EXERCISE BRIEF: Given the material below, output exactly the lines from the line with "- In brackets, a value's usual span" to the line with "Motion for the", both ends included, and no other lines.

INFORMATION PROVIDED:
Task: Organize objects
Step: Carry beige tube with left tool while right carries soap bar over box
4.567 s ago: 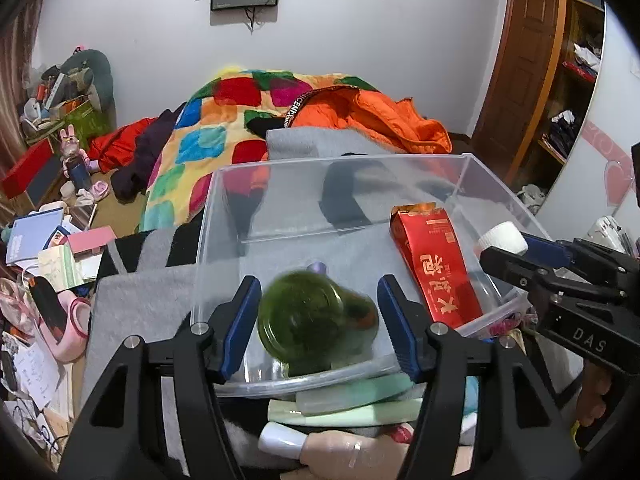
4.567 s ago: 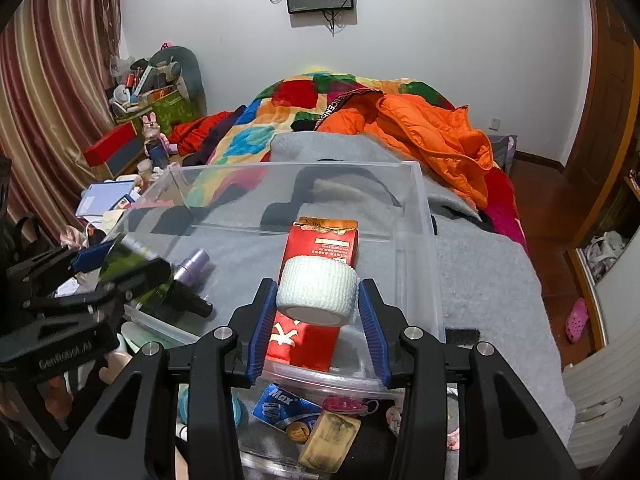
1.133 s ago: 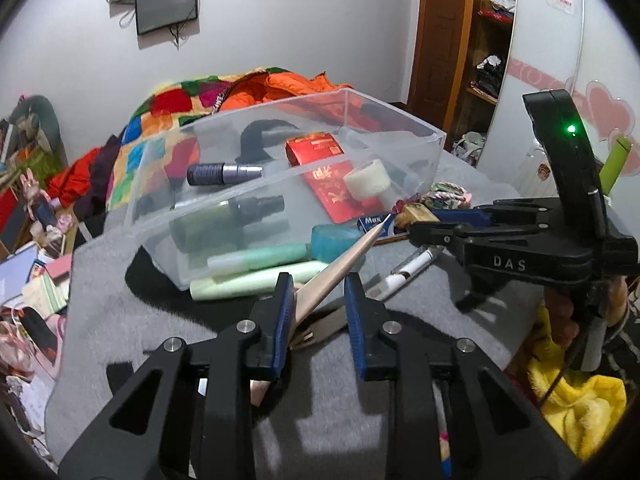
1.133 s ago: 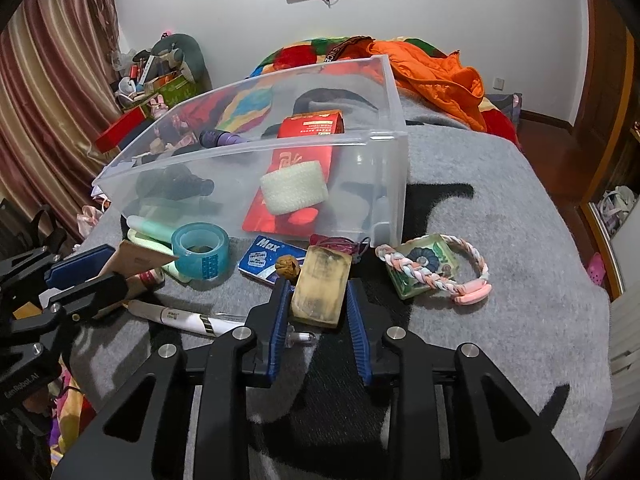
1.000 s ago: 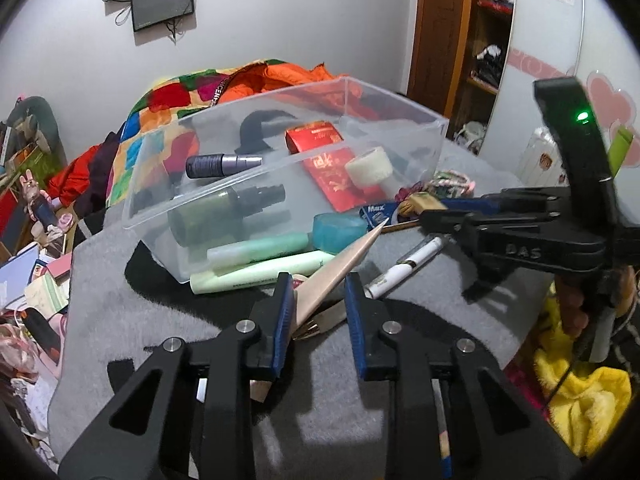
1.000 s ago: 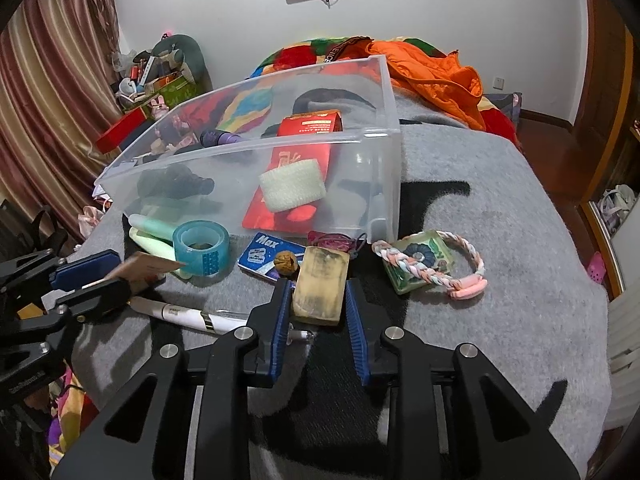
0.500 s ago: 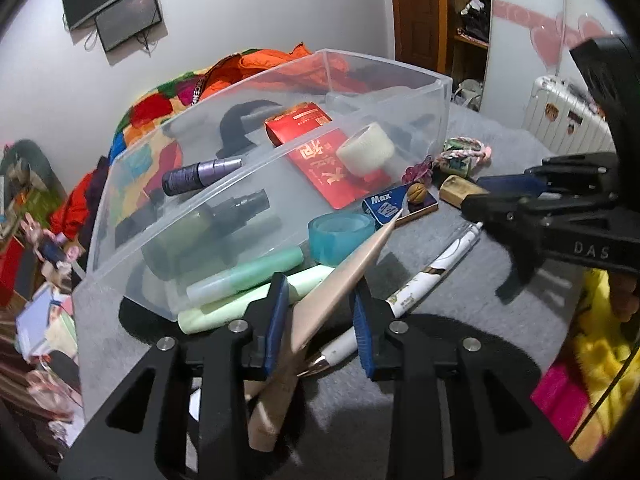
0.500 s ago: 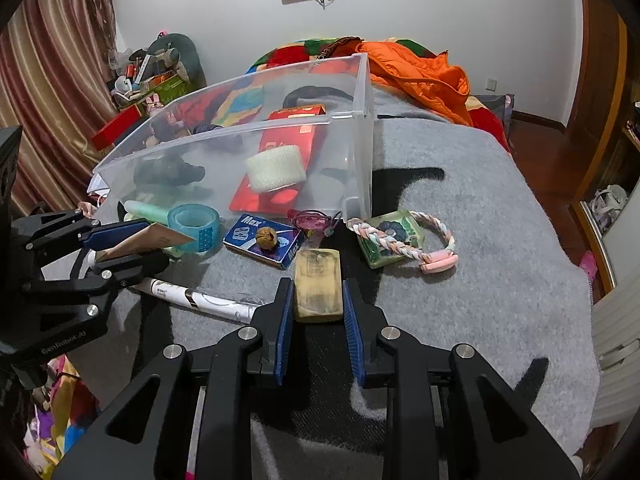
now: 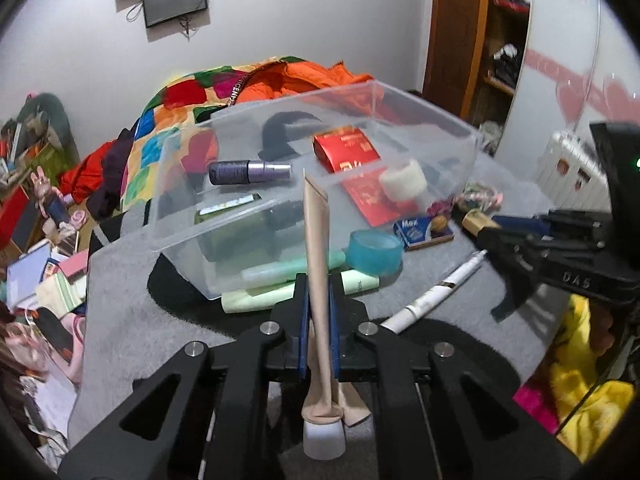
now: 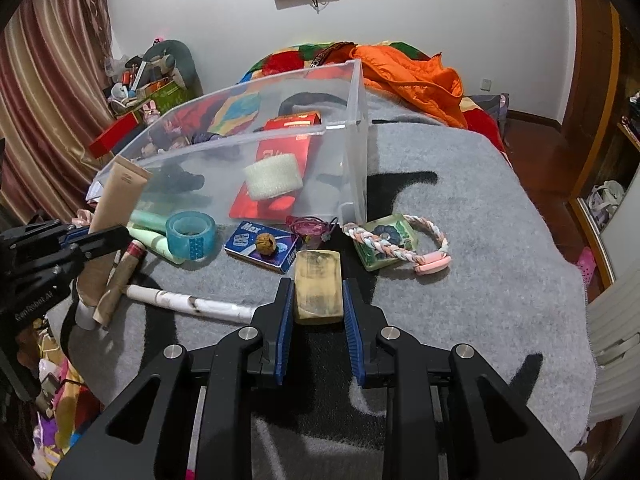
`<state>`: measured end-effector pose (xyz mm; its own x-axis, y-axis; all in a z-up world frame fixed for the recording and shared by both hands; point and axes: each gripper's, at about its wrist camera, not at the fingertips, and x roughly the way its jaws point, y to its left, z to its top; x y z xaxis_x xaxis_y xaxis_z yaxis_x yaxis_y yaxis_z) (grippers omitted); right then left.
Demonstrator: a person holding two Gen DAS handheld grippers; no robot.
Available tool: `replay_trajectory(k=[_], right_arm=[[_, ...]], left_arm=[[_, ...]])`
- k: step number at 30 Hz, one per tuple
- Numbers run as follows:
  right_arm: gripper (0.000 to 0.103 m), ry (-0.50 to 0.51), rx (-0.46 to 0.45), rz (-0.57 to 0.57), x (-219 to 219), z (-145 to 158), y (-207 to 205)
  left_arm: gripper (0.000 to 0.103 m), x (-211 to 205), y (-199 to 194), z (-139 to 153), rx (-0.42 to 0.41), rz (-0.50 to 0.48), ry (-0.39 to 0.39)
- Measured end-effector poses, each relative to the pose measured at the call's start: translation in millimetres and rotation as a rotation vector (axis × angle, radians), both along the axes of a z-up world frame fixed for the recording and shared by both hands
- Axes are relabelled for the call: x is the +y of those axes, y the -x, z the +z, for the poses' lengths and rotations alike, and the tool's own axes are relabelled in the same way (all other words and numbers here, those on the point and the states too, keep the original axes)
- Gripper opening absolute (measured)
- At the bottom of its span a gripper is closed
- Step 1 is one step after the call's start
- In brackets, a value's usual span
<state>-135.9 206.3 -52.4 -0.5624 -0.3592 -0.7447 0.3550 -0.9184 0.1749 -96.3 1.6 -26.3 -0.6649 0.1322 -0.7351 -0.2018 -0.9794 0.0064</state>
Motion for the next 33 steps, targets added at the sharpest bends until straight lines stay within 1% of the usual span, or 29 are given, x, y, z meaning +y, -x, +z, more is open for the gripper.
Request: replay_trajectory(k=[5,9,11,18,33], right_arm=[[0.022,0.012,0.024,0.001,-1.1,11.7,-3.5],[0.022,0.025,0.046,0.005,-1.4,22.4,-6.6],[0.022,0.030,0.062,0.008,-2.5,28.6,-8.2],[0.022,0.045,0.111,0.025,-10.7,48.3,-10.2],[0.022,0.073,0.204,0.046,-28.4,82.5,-0.8]], left_arm=[[0.008,0.1,-10.6,10.7,0.032,0.001,-0.031],[0.008,2.5,-14.1,19.3,0.056,0.002,-0.033],[0.008,2.1,-16.0,23.8,0.065,0.007,-0.046],[0.008,-4.2,-17.5,40.8,0.101,0.028,-0.093],[0.008,-8.8,-9.4,78.3,0.190,0.045,-0.133]])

ANSWER TO THE PROBLEM:
- In brackets, a value's usual span
<state>-135.9 206.3 -52.4 -0.5624 -0.3592 -0.7447 0.3550 -0.9184 0.1749 -96.3 1.6 -26.3 -0.6649 0.1322 -0.7351 -0.2018 -0.9794 0.0064</state>
Motion for the next 33 steps, targets added at the sharpest bends until straight lines stay within 1% of the usual span, or 29 are given, x, y, z meaning +y, -x, +z, more is open for the gripper.

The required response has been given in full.